A federal jury decided on Thursday that New Orleans city jail officials violated the pair's constitutional rights.

Seven jurors heard closing arguments for the civil case involving Robie Waganfeald and Paul Kunkel Jr., both of Toledo, Ohio, filed against Sheriff Marlin Gusman and two of his top deputies.  The Toledo men, seeking $1.3 million in damages, were awarded a total of $459,300. The jury also said that one of Gusman's chief deputies violated the men's constitutional rights by prohibiting their use of a telephone after their arrest. For that violation, jurors awarded them $200,000.

Waganfeald, a volleyball official, and Kunkel, a teacher, say the sheriff could have released people charged with minor municipal offenses before the storm hit, but Gusman testified Wednesday that he has never exercised that power.

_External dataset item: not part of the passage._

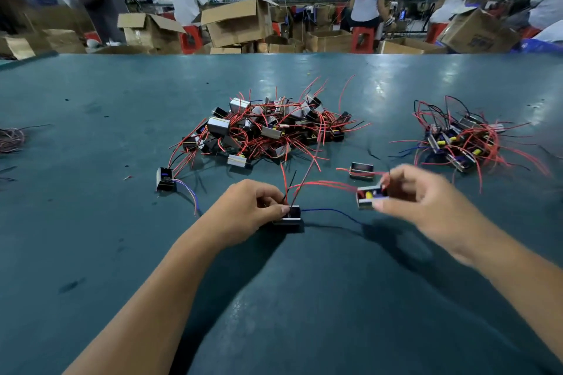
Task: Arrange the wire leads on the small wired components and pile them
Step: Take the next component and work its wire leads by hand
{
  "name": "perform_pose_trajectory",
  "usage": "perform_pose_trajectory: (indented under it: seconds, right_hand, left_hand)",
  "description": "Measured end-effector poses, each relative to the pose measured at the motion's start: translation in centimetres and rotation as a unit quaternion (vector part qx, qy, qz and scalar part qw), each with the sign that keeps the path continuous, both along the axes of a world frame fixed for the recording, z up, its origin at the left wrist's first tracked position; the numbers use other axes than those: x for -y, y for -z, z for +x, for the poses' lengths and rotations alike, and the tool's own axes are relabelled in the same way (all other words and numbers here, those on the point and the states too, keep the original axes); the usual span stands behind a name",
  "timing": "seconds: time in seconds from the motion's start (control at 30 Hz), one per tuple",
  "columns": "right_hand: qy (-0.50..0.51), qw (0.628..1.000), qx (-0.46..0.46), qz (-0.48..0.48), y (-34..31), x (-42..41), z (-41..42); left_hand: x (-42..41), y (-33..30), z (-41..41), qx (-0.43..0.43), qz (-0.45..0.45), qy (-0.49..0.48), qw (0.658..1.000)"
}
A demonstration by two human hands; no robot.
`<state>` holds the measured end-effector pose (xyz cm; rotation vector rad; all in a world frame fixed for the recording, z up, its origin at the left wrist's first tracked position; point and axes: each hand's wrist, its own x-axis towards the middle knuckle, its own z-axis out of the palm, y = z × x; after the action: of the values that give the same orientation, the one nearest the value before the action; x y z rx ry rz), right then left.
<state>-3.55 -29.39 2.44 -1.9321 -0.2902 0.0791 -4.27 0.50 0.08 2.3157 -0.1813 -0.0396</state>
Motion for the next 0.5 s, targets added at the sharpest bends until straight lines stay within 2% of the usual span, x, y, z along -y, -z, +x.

The men claim they were falsely arrested by New Orleans police for public intoxication in the French Quarter in the early morning hours of Saturday, Aug. 27, 2005, just two days before Hurricane Katrina struck.

In complaint filed in 2006, Waganfeald and Kunkel accused New Orleans Mayor Ray Nagin and Sheriff Gusman with failing to provide adequate "food and water, staffing, emergency equipment and resources to provide a safe, secure and humane environment for persons detained at the Orleans Parish jail" given the enormous threat posed by Hurricane Katrina. Read original legal complaint (The Lens) 

Kunkel says he was locked in a jail cell with a few other men for over three days with no food or water.  He also said there was no flushable toilet and no air conditioning to combat increasing temperatures. "Eventually, when no guards showed up, we thought they'd left, and we were there and if nothing happened, we were going to die there," Kunkel testified in court. "You had five men living in temperatures well over 100 degrees, there was sewage water rising up from the first floor, the toilet was, I couldn't even describe the smell, it was putrid, horrible."

Both men were released in early October 2005 without being charged with any crime.